2.1.4. G4UImanager and UI Command Submission

Geant4 provides a category named intercoms. G4UImanager is the manager class of this category. Using the functionalities of this category, you can invoke set methods of class objects of which you do not know the pointer. In Source listing 2.1.1, the verbosities of various Geant4 manager classes are set. Detailed mechanism description and usage of intercoms will be given in the next chapter, with a list of available commands. Command submission can be done all through the application.

#include "G4RunManager.hh"
#include "G4UImanager.hh"
#include "G4UIterminal.hh"
#include "G4VisExecutive.hh"

#include "N02DetectorConstruction.hh"
#include "N02PhysicsList.hh"
#include "N02PrimaryGeneratorAction.hh"
#include "N02RunAction.hh"
#include "N02EventAction.hh"
#include "N02SteppingAction.hh"

#include "g4templates.hh"

int main(int argc,char** argv)
{
  // construct the default run manager
  G4RunManager * runManager = new G4RunManager;

  // set mandatory initialization classes
  N02DetectorConstruction* detector = new N02DetectorConstruction;
  runManager->SetUserInitialization(detector);
  runManager->SetUserInitialization(new N02PhysicsList);
  
  // visualization manager
  G4VisManager* visManager = new G4VisExecutive;
  visManager->initialize();
    
  // set user action classes
  runManager->SetUserAction(new N02PrimaryGeneratorAction(detector));
  runManager->SetUserAction(new N02RunAction);
  runManager->SetUserAction(new N02EventAction);
  runManager->SetUserAction(new N02SteppingAction);
    
  // get the pointer to the User Interface manager
  G4UImanager* UI = G4UImanager::GetUIpointer();

  if(argc==1)
  // Define (G)UI terminal for interactive mode
  {
    G4UIsession * session = new G4UIterminal;
    UI->ApplyCommand("/control/execute prerun.g4mac");
    session->sessionStart();
    delete session;
  }
  else
  // Batch mode
  {
    G4String command = "/control/execute ";
    G4String fileName = argv[1];
    UI->ApplyCommand(command+fileName);
  }

  // job termination
  delete visManager;
  delete runManager;

  return 0;
}
Source list 2.1.2
An example of main() using interactive terminal and visualization.
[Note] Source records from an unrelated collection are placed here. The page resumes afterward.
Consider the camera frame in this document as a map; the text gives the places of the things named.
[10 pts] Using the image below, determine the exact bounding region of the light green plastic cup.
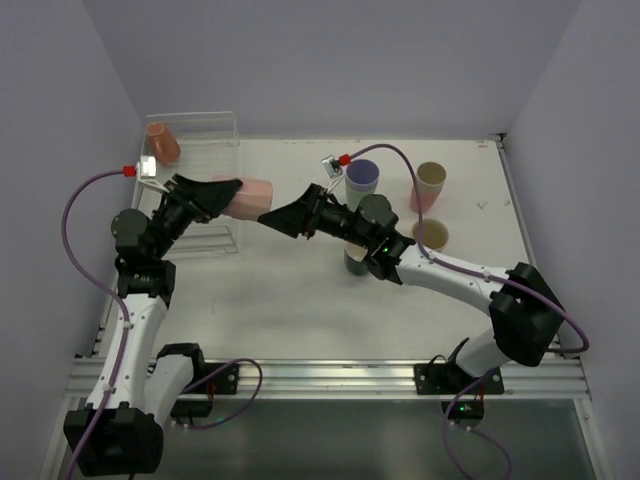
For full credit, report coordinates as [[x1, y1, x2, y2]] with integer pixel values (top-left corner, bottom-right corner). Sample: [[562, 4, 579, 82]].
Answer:
[[345, 183, 377, 211]]

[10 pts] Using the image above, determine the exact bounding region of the light pink plastic cup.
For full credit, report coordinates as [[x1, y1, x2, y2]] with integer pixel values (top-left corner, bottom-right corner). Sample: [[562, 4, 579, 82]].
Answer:
[[211, 175, 273, 221]]

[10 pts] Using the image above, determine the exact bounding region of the dark green ceramic mug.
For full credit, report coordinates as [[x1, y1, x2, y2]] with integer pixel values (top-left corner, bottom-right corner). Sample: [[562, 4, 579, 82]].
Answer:
[[343, 242, 368, 276]]

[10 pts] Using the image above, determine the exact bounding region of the lavender plastic cup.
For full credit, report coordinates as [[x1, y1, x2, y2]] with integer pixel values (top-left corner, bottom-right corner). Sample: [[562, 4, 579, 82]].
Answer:
[[345, 159, 380, 192]]

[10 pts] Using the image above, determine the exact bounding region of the orange plastic cup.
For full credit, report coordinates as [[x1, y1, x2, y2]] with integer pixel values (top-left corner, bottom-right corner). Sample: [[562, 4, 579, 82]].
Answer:
[[145, 122, 181, 166]]

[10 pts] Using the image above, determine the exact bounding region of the cream painted ceramic mug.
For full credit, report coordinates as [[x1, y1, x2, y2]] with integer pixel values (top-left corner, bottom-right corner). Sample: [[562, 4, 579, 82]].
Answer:
[[412, 218, 449, 252]]

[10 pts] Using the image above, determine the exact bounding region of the beige plastic cup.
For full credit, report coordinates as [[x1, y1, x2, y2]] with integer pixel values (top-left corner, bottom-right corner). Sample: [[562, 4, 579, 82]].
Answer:
[[416, 162, 447, 195]]

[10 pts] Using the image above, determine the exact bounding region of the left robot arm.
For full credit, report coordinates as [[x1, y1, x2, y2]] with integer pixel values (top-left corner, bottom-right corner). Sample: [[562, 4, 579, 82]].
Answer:
[[63, 175, 243, 477]]

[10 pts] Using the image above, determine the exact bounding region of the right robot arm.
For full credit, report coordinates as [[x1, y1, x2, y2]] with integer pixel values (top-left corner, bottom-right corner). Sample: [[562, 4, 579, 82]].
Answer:
[[258, 184, 563, 391]]

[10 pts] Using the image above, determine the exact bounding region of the left black controller box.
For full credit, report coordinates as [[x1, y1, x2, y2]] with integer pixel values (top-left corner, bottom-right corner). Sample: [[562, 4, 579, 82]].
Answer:
[[170, 399, 212, 425]]

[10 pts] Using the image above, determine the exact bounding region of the black controller box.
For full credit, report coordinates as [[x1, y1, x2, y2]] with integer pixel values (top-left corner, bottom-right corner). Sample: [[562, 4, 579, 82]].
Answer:
[[170, 399, 212, 425], [441, 400, 485, 428]]

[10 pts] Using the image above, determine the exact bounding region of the right black controller box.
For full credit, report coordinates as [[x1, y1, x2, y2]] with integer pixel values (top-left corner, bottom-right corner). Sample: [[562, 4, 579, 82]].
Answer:
[[441, 400, 485, 428]]

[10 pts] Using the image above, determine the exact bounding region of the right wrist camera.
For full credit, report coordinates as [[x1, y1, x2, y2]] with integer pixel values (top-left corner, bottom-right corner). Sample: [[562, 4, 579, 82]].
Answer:
[[321, 156, 344, 193]]

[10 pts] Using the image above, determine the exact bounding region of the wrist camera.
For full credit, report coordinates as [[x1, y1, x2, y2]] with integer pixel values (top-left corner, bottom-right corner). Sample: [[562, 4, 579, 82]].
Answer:
[[136, 155, 168, 194], [321, 156, 344, 193]]

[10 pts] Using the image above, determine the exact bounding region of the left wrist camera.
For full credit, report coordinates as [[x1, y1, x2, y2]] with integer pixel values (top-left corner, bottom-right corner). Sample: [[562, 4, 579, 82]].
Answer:
[[136, 155, 168, 194]]

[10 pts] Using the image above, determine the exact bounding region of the white wire dish rack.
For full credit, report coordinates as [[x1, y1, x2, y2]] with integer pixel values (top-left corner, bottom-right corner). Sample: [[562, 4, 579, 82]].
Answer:
[[145, 111, 241, 260]]

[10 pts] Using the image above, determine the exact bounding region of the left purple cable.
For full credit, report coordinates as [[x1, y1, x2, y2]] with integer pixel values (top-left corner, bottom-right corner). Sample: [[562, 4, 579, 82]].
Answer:
[[59, 162, 141, 480]]

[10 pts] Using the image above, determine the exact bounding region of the aluminium mounting rail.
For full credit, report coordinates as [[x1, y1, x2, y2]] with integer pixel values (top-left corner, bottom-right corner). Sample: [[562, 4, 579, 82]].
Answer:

Code modified from 2.1.1. are shown in blue.


2.1.5 G4cout and G4cerr

Although not yet included in the above examples, output streams will be needed. G4cout and G4cerr are iostream objects defined by Geant4. The usage of these objects is exactly the same as the ordinary cout and cerr, except that the output streams will be handled by G4UImanager. Thus, output strings may be displayed on another window or stored in a file. Manipulation of these output streams will be described in Section 7.2.4. These objects should be used instead of the ordinary cout and cerr.